Lu and others soon found themselves teaching core business and startup practices to teams that were more interested in the potential impact of their games than in the process of running a business.

“The founders of these companies are not your typical entrepreneurs and so many of them had not been through the process of building a team, hiring and creating a compelling case for their product,” Lu said.

Although it started as a sort-of moonlighting gig for those employees looking to have a broader impact for their work Lu said projects like co.lab are now a major selling point for new employees considering Zynga.

“People know about co.lab here and are constantly coming up to talk to me about what we are doing or how they can get involved,” he said. “The employees here are really proud of the work we are doing.”

Mind Games

Perhaps it is natural that with the success of co.lab and the impact Zynga team members had already had working with learning game startups that the newest venture for Zynga’s nonprofit work should be another collaboration with another local organization working to explore the impact of gaming.

This project has partnered an experiment group inside Zynga known as Studio G with the Gazzaley lab, a cognitive neuroscience research lab at the University of California, San Francisco focused on studying the neural mechanisms of memory, attention and perception.
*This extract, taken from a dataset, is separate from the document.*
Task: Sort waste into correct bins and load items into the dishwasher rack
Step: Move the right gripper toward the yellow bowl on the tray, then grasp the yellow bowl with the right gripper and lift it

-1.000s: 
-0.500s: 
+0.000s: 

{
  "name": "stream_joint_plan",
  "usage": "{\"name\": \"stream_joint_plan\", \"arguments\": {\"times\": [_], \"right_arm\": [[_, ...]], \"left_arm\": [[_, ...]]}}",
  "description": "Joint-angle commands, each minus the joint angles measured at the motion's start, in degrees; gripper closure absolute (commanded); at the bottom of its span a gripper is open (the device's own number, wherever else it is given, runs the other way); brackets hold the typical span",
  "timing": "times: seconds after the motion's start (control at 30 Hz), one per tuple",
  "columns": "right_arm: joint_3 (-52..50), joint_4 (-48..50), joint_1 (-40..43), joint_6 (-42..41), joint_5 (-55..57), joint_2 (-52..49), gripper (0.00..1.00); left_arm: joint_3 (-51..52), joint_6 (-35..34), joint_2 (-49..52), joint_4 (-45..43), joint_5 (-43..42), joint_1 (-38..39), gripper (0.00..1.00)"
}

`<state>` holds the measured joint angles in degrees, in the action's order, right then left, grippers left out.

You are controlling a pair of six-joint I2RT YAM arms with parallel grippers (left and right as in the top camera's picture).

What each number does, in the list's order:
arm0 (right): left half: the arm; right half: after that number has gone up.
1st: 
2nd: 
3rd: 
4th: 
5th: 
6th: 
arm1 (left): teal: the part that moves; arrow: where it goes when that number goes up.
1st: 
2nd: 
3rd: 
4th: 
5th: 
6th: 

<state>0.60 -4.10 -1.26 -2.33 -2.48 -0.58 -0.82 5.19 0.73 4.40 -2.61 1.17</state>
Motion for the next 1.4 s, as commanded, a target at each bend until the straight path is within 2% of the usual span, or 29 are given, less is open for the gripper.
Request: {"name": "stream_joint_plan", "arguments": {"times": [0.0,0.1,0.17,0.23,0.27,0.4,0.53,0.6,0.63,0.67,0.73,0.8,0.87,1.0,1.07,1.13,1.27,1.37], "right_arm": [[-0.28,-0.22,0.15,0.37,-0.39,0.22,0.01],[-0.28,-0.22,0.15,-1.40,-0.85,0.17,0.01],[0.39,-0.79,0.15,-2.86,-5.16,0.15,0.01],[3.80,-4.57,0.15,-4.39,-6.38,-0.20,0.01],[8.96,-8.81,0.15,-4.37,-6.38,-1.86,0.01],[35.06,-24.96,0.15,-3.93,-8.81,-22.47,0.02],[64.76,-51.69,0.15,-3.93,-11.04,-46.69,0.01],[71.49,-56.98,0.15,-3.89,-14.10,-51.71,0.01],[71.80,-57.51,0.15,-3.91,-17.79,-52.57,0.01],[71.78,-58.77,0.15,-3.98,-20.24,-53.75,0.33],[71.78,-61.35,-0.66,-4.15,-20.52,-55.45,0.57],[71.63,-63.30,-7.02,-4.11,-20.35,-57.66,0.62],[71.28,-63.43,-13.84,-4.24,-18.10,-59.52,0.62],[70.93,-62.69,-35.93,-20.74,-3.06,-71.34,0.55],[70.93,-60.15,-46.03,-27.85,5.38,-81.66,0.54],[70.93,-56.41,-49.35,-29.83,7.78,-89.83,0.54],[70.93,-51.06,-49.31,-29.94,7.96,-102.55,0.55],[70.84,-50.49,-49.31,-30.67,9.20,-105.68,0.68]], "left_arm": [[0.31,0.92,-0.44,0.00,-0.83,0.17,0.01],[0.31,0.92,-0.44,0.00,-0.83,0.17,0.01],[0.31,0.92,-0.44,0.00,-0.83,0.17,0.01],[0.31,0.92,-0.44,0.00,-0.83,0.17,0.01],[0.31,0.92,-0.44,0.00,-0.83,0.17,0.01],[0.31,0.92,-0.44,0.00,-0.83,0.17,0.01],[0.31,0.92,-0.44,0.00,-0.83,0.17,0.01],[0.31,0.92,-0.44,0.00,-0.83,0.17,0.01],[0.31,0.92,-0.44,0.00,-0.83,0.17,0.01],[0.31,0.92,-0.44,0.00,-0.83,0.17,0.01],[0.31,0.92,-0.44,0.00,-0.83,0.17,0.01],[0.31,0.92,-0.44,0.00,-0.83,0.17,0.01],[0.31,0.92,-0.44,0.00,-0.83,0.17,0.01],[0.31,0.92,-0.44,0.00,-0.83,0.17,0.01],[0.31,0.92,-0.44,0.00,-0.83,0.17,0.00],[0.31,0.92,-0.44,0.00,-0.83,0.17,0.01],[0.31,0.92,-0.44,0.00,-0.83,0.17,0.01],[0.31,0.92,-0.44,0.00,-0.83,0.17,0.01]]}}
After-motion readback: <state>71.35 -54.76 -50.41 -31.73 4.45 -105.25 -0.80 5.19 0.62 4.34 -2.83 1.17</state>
Gazzaley has been exploring the how gaming can help improve the function of the brain. The group is at the bleeding edge of neural science but their games were often built with the experiment in mind. Zynga realized that it could help with the design and move pilot games from concept to development.

The two have worked on two games, including Meditrain, which takes the principles of meditation and integrates them with the game principles of adaptivity so players can better self-regulate.

“It’s the beautiful strange marriage of fast-paced Zynga designers who are used to rapid prototyping with the rigorous research and strict academic work of Gazzaley,” said Speight.

The two continue to work together, developing a new game for the Oculus Rift set to be released in 2016.

Across all these efforts – the charitable in-game giving, the mentoring of new firms in co.lab and the work with Gazzaley Labs through Studio G – Zynga has built its CSR efforts organically, trying to allow the skills the firm developed in social gaming drive the nonprofit and community-oriented projects it takes on.

The company has built a multifaceted approach to what most places would call its CSR efforts, developing projects that inspire their players to give back as well as to develop new skills among their designers and product managers.

How best game firms can mix profit with impact will, including the work of Zynga, is the focus of a session at this week’s SXSW Gaming conference. Speight will join Entertainment Software Association chief Erik Huey and Games for Change’s President Susanna Pollack to discuss the successes and failures of commercial efforts to develop games for good, and what lessons other developers and investors can learn. The session is Thursday March 17 from 3:30-4:30 in the Austin Convention Center Rooms 4abc.